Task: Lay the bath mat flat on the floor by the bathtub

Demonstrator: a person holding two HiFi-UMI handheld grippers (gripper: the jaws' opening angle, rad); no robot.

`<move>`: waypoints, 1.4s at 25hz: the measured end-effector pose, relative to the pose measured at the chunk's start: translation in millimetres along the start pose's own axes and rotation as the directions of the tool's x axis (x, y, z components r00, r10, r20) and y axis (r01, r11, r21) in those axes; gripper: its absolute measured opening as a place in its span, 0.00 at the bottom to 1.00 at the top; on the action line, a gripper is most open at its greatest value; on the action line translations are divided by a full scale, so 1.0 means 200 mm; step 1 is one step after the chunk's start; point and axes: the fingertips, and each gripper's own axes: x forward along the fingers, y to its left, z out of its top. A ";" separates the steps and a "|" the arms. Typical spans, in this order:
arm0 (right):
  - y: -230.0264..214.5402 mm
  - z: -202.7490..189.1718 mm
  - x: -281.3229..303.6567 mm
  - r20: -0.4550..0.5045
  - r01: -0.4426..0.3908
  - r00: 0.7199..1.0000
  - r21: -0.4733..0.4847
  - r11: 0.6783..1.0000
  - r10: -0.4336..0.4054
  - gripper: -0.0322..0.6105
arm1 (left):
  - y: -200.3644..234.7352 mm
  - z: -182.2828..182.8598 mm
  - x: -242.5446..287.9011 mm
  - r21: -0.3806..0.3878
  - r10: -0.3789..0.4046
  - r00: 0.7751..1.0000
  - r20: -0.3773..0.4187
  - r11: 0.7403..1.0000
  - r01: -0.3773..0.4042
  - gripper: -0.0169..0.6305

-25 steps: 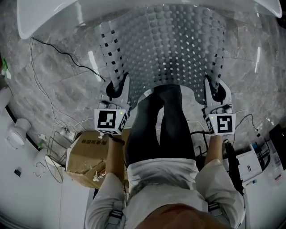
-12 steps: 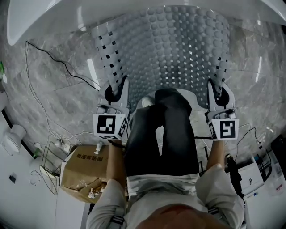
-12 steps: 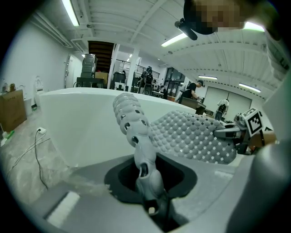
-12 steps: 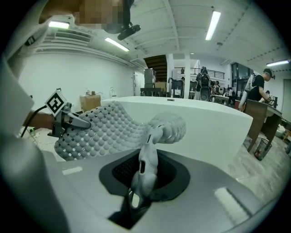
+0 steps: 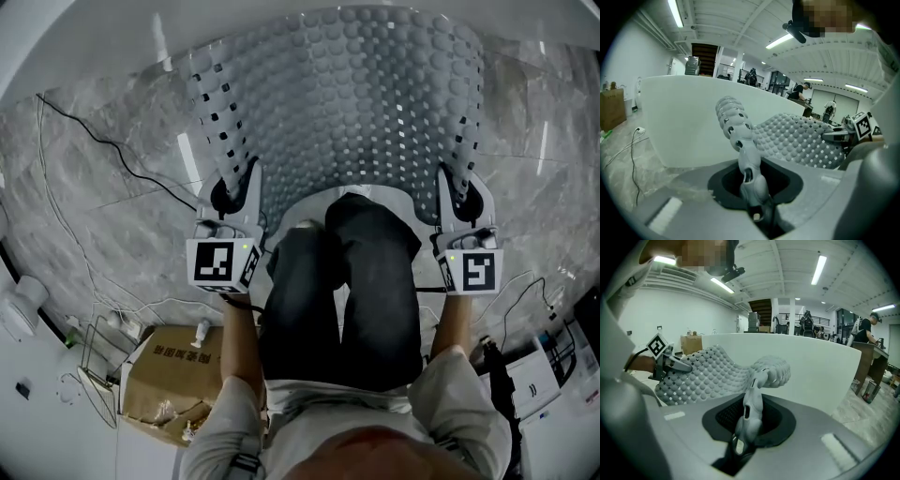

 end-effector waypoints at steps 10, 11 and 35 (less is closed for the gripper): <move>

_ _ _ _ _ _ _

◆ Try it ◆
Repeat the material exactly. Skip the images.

◆ Task response ◆
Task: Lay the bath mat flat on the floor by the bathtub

Demonstrator: a person holding two HiFi-UMI handheld grippers (gripper: the jaws' opening angle, rad); no robot.

`<move>`: waypoints, 1.4s at 25hz: the measured end-effector pose, relative to the pose measured at the chunk's start: translation in millimetres along the start pose's own axes and rotation as the directions of the tool's x axis (x, y, z components r00, r10, r20) and y axis (r01, r11, r21) in those axes; gripper: its absolute measured opening as a place in its span, 0.00 at the bottom to 1.00 at the top; on the action line, a gripper is most open at its greatest value; on the action line translations are divided by a full scale, so 1.0 means 200 mm; step 1 is one step after the chunk's start; point and axes: the fingertips, and each gripper's own axes: x forward along the fingers, y to its left, z out of its top. A ";" separates the steps and a "|" the arms. Typical spans, in this order:
arm0 (right):
  - y: -230.0264..214.5402 mm
  - z: -202.7490..189.1718 mm
  - x: -281.3229..303.6567 mm
  - r20: -0.4550..0.5045
  - r01: -0.4426..0.3908
  - r00: 0.7199..1.0000
  - r21: -0.4733..0.4847
  - r11: 0.6783..1.0000
  - r10: -0.4336..0.4054
  - gripper: -0.0322..0.6105
arm1 (left):
  - y: -200.3644..234.7352 mm
  - z: -182.2828..182.8598 mm
  - x: -242.5446..287.9011 mm
  - r21: -0.3806..0.3878
  - r10: -0.3789..0.4046
  - r00: 0.7751..1.0000
  - r20: -0.3773..0.4187
  - r11: 0.7403..1.0000
  - r01: -0.3773..0.4042
  - gripper: -0.0169..0.6305

-25 steps: 
-12 steps: 
-12 steps: 
-12 steps: 
+0 steps: 

 end-effector waypoints at steps 10, 11 and 35 (less is closed for the gripper): <move>

The answer requires nothing further.